The fix: emit httpGet probes wired to the passed paths — liveness and startup
hit the health path, readiness hits the readiness path — with scheme HTTPS,
because the cluster runs TLS-only (druid.enablePlaintextPort=false). The
kubelet does not verify serving certificates on HTTPS probes, so the
cert-manager-issued internal CA is fine, and Druid serves these endpoints
unauthenticated (its default unsecured-path list) with client certificates
requested but not required. All five processes (coordinator, overlord,
broker, historical, router) expose /status/health, so no component needs a
tcpSocket fallback; timings (thresholds, delays, periods) are unchanged.
Co-authored-by: stxkxsbot <275011021+stxkxsbot@users.noreply.github.com>
The bug: the chart shipped a static credential. certificate.yaml rendered a
Kubernetes Secret with the literal `password: changeit` (the JVM keystore
default), and the base values repeated the same literal six times across
druid.server.https.* / druid.client.https.* keystore and truststore
properties in the common runtime.properties — a committed password guarding
every keystore in the cluster's internal mTLS setup.
Root cause: the keystore password sits at the junction of two consumers —
cert-manager (which encrypts the PKCS#12 keystore/truststore it writes into
the TLS secret, via the Certificate's passwordSecretRef) and Druid (which
needs the same password to open those stores) — and the shortcut was to pin
a known constant both sides could see.
The fix, following the chart's existing secret pattern (metadata/admin/system
already flow through External Secrets):
- externalsecret.yaml grows a fourth ExternalSecret that materialises
<name>-keystore-password from AWS Secrets Manager (property `password`),
addressed by the new values-required `secrets.keystore` field — empty in
base values like its siblings, set per tenant.
- certificate.yaml drops the committed Secret; its passwordSecretRef now
points at the ExternalSecret-owned target of the same name.
- druid.env exports the value as DRUID_TLS_KEYSTORE_PASSWORD on every
component and task pod.
- The six runtime.properties literals become
${env:DRUID_TLS_KEYSTORE_PASSWORD}, the same env indirection the file
already uses for the admin, system, and metadata credentials.
Related bug surfaced while staging this change: the blanket `*secret*.yaml`
gitignore rule had kept externalsecret.yaml out of the repository entirely,
so the chart ArgoCD pulls from git carried NO ExternalSecrets — none of the
druid credential secrets (metadata, admin, system) would ever materialise
in-cluster. ExternalSecret manifests are references into the secret store,
not secret material; .gitignore now carves them out (mirroring the existing
`!*secret*-store*` exception) and the file is tracked.
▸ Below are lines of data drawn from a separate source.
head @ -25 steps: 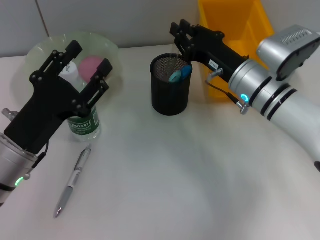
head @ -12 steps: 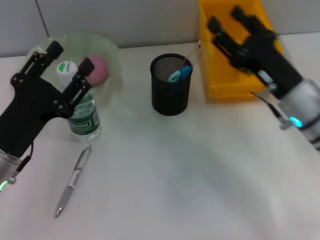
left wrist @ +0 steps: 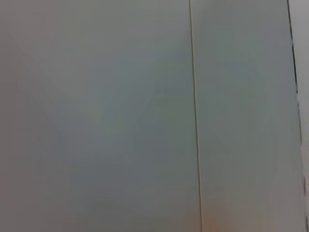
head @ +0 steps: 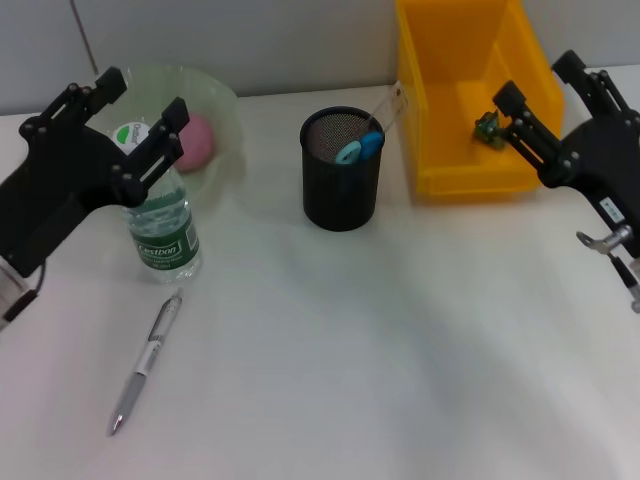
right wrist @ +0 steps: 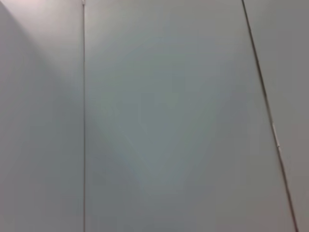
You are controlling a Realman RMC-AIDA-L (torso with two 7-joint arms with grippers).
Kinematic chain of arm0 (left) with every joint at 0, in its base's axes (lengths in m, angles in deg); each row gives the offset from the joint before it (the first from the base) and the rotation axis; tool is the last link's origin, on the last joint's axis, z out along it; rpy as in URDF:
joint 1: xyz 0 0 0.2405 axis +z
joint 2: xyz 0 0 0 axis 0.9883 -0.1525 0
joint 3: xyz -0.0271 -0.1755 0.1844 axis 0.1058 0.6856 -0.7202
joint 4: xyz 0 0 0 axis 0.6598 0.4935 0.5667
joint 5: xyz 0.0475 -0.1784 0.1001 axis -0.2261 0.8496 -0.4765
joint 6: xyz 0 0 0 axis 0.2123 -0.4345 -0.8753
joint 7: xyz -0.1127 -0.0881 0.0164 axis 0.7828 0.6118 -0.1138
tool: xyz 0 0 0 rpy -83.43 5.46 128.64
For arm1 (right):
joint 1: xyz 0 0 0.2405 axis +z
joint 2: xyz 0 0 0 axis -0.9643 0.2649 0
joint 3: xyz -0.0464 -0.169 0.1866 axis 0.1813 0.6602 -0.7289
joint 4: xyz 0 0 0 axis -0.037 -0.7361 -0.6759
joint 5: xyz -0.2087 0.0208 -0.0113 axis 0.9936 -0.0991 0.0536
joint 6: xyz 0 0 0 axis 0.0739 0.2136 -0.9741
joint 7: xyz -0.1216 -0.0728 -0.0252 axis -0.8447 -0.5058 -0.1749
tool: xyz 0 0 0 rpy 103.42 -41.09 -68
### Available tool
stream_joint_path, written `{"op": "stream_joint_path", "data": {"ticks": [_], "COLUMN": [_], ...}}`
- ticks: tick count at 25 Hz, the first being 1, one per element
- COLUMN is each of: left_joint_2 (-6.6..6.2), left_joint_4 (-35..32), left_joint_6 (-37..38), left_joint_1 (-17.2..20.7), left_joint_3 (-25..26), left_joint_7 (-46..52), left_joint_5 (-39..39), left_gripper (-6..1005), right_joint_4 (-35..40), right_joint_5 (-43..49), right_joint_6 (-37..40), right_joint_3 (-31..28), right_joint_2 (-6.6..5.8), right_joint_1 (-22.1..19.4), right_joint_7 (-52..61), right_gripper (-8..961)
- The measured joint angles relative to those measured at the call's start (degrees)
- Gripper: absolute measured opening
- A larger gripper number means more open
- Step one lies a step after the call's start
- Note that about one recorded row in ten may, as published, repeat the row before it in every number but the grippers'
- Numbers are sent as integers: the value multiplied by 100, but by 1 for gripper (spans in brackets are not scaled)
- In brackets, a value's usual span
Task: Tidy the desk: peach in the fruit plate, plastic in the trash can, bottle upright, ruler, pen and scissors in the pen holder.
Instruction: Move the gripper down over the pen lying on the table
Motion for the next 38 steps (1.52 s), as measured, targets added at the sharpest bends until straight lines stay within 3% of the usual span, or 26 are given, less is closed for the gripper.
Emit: {"op": "stream_joint_path", "data": {"ticks": [1,2,3,5,6,7,9,10,12,14,15,16,17,19,20,28,32,38], "left_joint_2": [-329,-452,-452,-558,-558,-575,-582,-572,-516,-516,-314,-153,105,105,310,292,307,318], "left_joint_4": [-1736,-2339,-2339,-3377,-3377,-3675,-3859,-4364,-4561,-4561,-4657,-4677,-4698,-4698,-4723,-4633,-4316,-3787], "left_joint_6": [-1591,-1955,-1955,-2327,-2327,-2390,-2399,-2283,-2035,-2035,-1439,-1055,-542,-542,-57,329,515,606], "left_joint_1": [582,867,867,1437,1437,1606,1689,1865,1872,1872,1735,1631,1474,1474,1286,902,361,-146], "left_joint_3": [28,29,29,128,128,191,249,476,672,672,1081,1330,1657,1657,1906,1935,1832,1542], "left_joint_7": [1669,2410,2410,3836,3836,4355,4758,6152,7044,7044,8081,8536,8981,8981,9430,10377,11465,12049], "left_joint_5": [-1479,-2200,-2200,-3628,-3628,-4183,-4565,-5921,-6764,-6764,-7759,-8277,-8879,-8879,-9550,-10331,-11572,-12445], "left_gripper": [675,675,675,675,675,675,674,674,674,674,674,674,673,673,673,671,671,669], "right_joint_4": [30,91,91,136,156,195,235,235,322,363,414,457,529,551,559,570,572,571], "right_joint_5": [0,0,0,0,0,2,7,7,9,9,9,9,9,9,9,9,9,9], "right_joint_6": [0,0,0,0,-2,-12,-21,-21,-40,-54,-78,-100,-180,-213,-242,-413,-536,-688], "right_joint_3": [0,0,0,0,1,23,94,94,293,379,463,532,637,668,684,742,848,886], "right_joint_2": [0,-2,-2,-6,-10,-11,-12,-12,-12,-12,-12,-12,-12,-12,-12,-12,-11,-12], "right_joint_1": [-30,-77,-77,-111,-123,-137,-146,-146,-150,-152,-152,-154,-168,-177,-194,-293,-295,-273], "right_joint_7": [0,26,26,31,32,35,46,46,96,139,201,250,351,379,392,400,403,405], "right_gripper": [820,820,820,819,819,819,819,819,819,819,820,820,820,820,819,820,820,819]}}
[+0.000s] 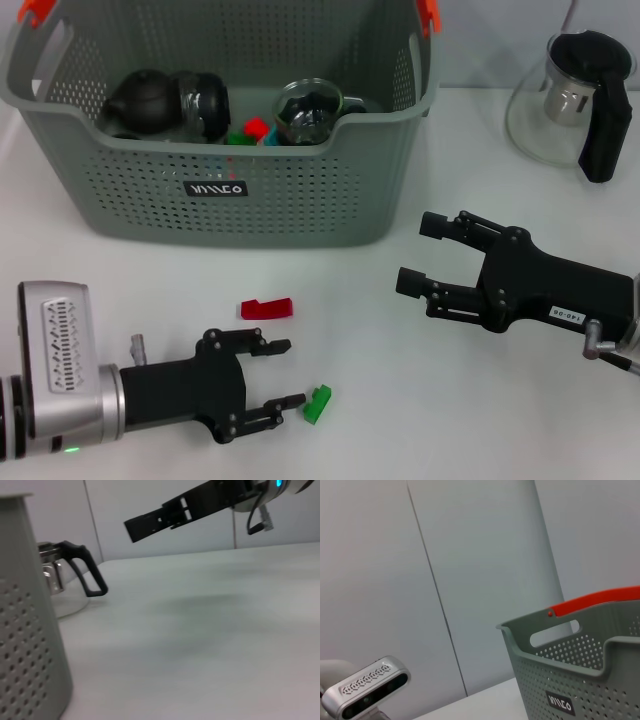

Rendered output verified: `helm template` over the chart contains no
`changeit` anywhere.
Co-authored-by: stxkxsbot <275011021+stxkxsbot@users.noreply.github.com>
Three chart defects surfaced by running the new rendered-output gates
(kubeconform strict + trivy config) over `helm template` of this chart:
─── Duplicate label key (kubeconform: strict-mode unmarshal error) ───
druid.component.match.labels emitted {domain}/name, which common.labels
(included by druid.component.labels) already emits — every Service selector
and workload pod-template that combines the two helpers rendered the same
map key twice, invalid YAML under any strict decoder. match.labels now
carries only the {domain}/component key: still uniquely selects each
component's pods (which keep carrying it), while {domain}/name continues to
reach every resource through common.labels. Selectors are safe to reshape —
no tenants exist yet (catalog/druid/tenants/ is unpopulated), so nothing
deployed holds the old immutable selector.
─── Wildcard RBAC verbs (trivy: KSV-0045, CRITICAL) ───
The namespace Role granted verbs: ["*"] on jobs, pods, pods/log, configmaps
and secrets — a grant that silently widens as the API grows. Verbs are now
enumerated (create/delete/get/list/patch/update/watch) for the same
resources, which druid-kubernetes-extensions (pod discovery, ConfigMap
announcements/leader election) and druid-kubernetes-overlord-extensions
(ingestion tasks as Jobs, their pods and logs) genuinely need.
─── Missing container securityContext (trivy: KSV-0001/KSV-0104, MEDIUM) ───
Pod-level securityContext already pinned uid/gid 1000 + runAsNonRoot, but
containers could still escalate privileges and ran unconfined by seccomp. A
shared druid.container.security helper — allowPrivilegeEscalation: false,
drop ALL capabilities, seccompProfile RuntimeDefault — now applies to all
six containers (five components plus the task pod template). Safe for the
JVM: no setuid binaries needed, and every listen port is above 1024.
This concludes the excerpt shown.